SAN FRANCISCO — As one of the largest collectors of personal data, government is in the unique position to both use and lose valuable constituent information. An expert panel took to the issue to at the 2016 RSA Conference the morning of Wednesday, March 2, discussing the risks and necessary next steps in this space.
Because of the ever-changing nature of data collection, data use and privacy concerns, J.R. Reagan, global chief information security officer with Deloitte, said there is simply no easy way to flip-flop between acceptable and unacceptable data uses when presented with the aggregate nature of huge amounts of digital information.
“At the moment, it’s sort of crude,” Reagan said. “We’re left with de-identification stuff, that’s nice if you want to make sure that no one can be identified, however, then we strip out maybe attributes that would be extremely useful for other purposes. It’s just a very crude construct that, at the moment, we don’t have the digital sophistication to yet to start doing this at a very small, atomic attribute level.”
And ultimately, until all parties are on the same page when it comes to the ails of data in the digital age, Lee Tien, senior staff attorney with the Electronic Frontier Foundation, said that progress around the issues will remain.
“I don’t see any solution anytime soon other than for all sides to appreciate that there are real issues and problems,” he said. “There are a lot of folks who don’t want to acknowledge that there is a privacy issue in the first place.”
Here's a look at four primary issues of data in the digital age.
One issue facing many public organizations is the fact that much of the data being collected is not properly accounted for, said Wyoming CIO Flint Waters.

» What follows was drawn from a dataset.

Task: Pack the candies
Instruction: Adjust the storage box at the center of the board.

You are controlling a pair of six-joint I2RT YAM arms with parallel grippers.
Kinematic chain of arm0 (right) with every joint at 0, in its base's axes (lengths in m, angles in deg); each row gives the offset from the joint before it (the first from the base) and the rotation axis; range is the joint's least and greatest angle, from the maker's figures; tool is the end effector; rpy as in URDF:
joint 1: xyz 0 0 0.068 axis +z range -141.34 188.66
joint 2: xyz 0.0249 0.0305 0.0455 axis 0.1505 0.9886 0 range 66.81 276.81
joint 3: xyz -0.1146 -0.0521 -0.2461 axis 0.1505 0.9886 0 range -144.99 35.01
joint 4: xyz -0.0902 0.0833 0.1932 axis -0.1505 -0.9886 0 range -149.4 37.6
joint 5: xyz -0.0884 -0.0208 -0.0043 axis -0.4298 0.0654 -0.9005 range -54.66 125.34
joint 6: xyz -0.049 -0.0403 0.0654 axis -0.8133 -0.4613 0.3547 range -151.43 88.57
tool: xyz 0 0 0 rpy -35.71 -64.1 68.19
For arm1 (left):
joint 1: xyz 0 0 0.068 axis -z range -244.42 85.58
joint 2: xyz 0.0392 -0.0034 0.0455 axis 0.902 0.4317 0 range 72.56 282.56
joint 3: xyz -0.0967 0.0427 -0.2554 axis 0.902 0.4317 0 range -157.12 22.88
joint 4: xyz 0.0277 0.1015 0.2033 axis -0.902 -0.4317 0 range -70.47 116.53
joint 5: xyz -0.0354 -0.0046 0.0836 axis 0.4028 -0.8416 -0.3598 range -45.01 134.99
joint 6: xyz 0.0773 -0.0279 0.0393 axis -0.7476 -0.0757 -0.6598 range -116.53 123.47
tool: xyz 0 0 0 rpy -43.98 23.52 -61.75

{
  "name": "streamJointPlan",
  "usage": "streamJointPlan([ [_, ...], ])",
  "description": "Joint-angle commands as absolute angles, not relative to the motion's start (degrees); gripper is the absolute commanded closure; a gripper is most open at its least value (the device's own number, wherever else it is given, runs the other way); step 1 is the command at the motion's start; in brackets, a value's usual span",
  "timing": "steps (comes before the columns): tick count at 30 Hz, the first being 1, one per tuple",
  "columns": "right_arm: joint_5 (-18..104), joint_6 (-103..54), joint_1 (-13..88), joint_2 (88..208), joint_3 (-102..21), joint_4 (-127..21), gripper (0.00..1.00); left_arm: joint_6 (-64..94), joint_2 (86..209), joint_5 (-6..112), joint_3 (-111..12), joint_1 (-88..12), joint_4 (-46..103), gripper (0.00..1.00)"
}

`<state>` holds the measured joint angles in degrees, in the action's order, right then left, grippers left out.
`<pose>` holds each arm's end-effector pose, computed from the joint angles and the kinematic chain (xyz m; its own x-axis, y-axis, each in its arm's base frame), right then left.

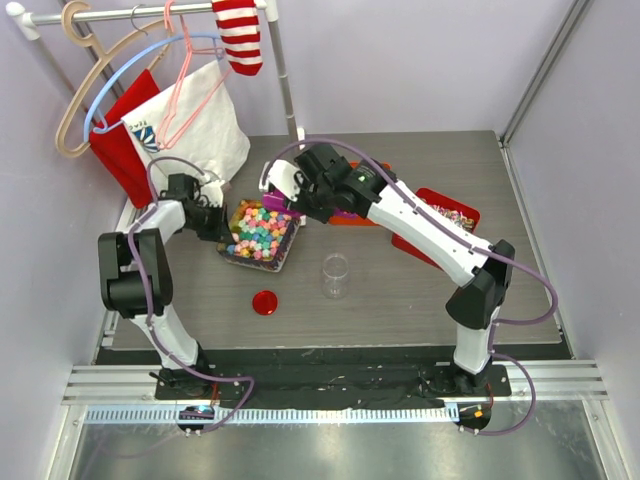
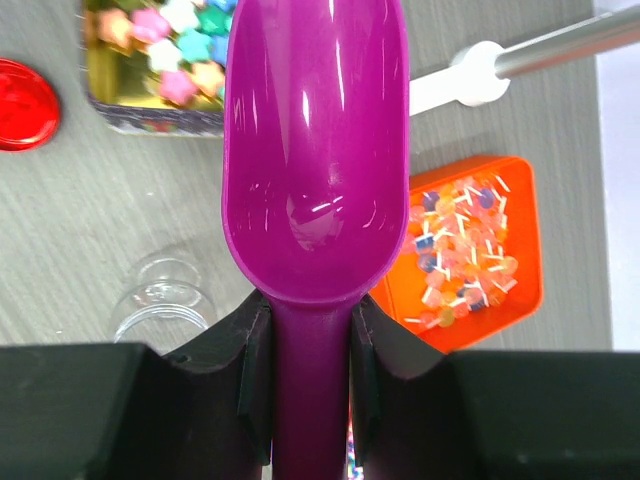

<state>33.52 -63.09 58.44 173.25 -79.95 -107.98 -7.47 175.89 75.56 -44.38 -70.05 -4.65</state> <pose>0.2606 0.3043 0.3468 -0.0090 -0.8232 -0.5677 -0.8858 0.2699 -0.3774 0.3449 -0.0078 0.1658 -0.8800 0.0775 -0.4687 0.2834 0.8774 -0.3870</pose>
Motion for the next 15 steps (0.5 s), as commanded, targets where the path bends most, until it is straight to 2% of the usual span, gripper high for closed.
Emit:
streamJointPlan([
  [1,25.60,-64.82,60.07,175.87,-83.02,-106.90,0.99,-4.54,167.84,75.51,-42.25,-70.40,2.87,1.00],
  [4,22.51,-65.96,60.60,177.64,-83.82,-106.55,0.99,-3.22,165.38,69.54,-40.49,-70.31,5.52,1.00],
  [15,13.81,-69.04,61.83,186.78,-88.12,-106.37,0.99,-3.30,162.04,60.74,-36.44,-68.21,9.30,1.00],
])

“In talking with CIOs around the nation, we have a history of agencies that have siloed data collection and we truly do not know all that is gathered by them,” he said. “In many cases, we’re finding government entities, through some legislative or reporting or audit mandate, have gathered additional data sets from other entities and now they have workforce and transportation and education data sitting at the Department of Health. So we’re trying to go through and inventory all that.”
This flow of information from one agency to the next adds to the confusion around who has what, where it is being kept and why, Waters said.
Another point was the lack of guidelines for data retention. According to Tien, as storage capacity grew within government, more agencies moved to hold onto constituent data — especially in the cases of law enforcement agencies.
“This is a radically underdeveloped area because historically they didn’t have any rules about retention and as long as the state IT capacity was not all that great, they didn’t need to think about it that much,” Tien said. “What we are seeing, around the state of California at least, is a very strong desire to keep as much of the data they collect as possible. And it’s not because they are required to keep it, it’s that they think it might be useful.”
The reasoning behind the retention often falls to a “just in case” mentality, he added, or the desire to mine for other valuable information.
Despite what may be seen by some as harmless collection and mining, Tien said information taken from smart utility meters poses substantial privacy concern due to the ease of re-identifying who the data belongs to as it moves through its lifecycle.
A major concern in the data space is the fact that many in the IT world are not privacy minded and lack the ability to evaluate risks to personal privacy, he said.
Though the conversation around data privacy and protection often falls to the negatives ramifications, Deloitte's Reagan said there is also a significant amount of positive benefit that can come with data. He points to studying data sets for cancer indicators as one example.
“It is a tension. We were trying to apply yesterday’s, in some ways, physical privacy constructs to a digital world that keeps moving faster," he said, "[and we] assume that we can resolve those two in the same way when I think that we need to actually have different constructs to manage the data."
One potential solution, Reagan discussed, was the deployment of technologies like block chain to “self-identify” data, remove the “middle man” (i.e. people) and limit the inappropriate uses of potentially sensitive information.
“I think we just need to move away from these blanket policies around privacy and give a much more atomic or a much more discreet attributes and rules so it can be used for purposes which we would like and, which we would get permission for, but also protect it at the same time for those things we don’t get permission for,” Reagan said.
Waters also noted that another challenge facing government in the data collection and security realm is that leveraging relationships with corporate partners is often a necessity when faced with the staffing and retention problems.
“I think it's a struggle for states to tackle because across the board, we struggle in recruiting. We struggle in IT having a voice in terms of funding to be able to bring in and train, certify and work with some of the best folks in that realm,” Waters said. “They tend to get pulled out of our sector very quickly. The best and brightest go on. So, it is a huge challenge.”
The CIO said the resources of corporate partners have helped to fill experience gaps and update legacy systems.
“We’re pushing really hard to leverage our corporate partners because there is no reason to think the state is where we are going to do that the very best,” he said. “We’ve been pushing to try to get it out of the legacy state data center and get out of the business we don’t do well.”
For smaller public agencies, Waters said the inclination to try to handle IT undertakings in-house has led to problems and pointed to three police departments that had been hacked as one such example.